Where the word "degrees" appears in a line below, copy the whole line.
=== Begin Enclosure ===
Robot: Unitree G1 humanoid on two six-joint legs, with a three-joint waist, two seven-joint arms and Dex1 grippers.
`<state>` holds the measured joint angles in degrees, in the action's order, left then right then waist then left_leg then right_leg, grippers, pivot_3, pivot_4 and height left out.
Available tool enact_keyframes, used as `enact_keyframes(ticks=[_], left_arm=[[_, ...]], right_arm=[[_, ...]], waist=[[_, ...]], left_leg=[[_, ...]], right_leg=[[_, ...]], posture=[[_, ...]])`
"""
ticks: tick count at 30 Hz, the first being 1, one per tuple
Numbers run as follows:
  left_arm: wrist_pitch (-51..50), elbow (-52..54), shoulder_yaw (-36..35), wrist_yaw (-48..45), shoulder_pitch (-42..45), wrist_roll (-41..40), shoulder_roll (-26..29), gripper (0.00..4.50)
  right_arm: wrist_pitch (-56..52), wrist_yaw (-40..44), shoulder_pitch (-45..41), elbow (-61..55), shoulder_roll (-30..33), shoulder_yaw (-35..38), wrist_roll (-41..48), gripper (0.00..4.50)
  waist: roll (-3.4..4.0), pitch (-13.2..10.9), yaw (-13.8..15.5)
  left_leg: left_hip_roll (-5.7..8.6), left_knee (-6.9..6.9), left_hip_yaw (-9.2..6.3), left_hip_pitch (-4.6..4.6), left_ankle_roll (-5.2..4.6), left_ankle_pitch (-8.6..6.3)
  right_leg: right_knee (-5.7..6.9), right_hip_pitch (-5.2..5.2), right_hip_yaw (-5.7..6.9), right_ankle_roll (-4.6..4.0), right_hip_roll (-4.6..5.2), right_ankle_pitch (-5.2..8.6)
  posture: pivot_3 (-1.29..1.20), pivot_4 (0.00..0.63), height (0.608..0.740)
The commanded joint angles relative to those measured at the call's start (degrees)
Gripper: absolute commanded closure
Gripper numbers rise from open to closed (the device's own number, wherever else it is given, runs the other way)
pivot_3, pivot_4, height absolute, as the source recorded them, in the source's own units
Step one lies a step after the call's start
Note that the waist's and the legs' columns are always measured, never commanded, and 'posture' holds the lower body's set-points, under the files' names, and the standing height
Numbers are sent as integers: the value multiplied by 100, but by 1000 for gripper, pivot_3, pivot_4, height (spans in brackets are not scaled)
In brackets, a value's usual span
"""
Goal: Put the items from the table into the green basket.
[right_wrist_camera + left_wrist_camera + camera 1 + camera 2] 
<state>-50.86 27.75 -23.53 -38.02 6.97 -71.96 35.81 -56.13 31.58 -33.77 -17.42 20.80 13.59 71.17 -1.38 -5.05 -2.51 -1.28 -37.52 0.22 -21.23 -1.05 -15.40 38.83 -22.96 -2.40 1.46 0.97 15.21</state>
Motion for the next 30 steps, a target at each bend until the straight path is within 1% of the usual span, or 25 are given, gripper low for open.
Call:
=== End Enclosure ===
### Final answer
`<state>` holds the measured joint angles in degrees, in the action's order, left then right then waist then left_leg then right_leg, grippers, pivot_3, pivot_4 and height left out.
The commanded joint angles relative to those measured at the call's start (degrees)

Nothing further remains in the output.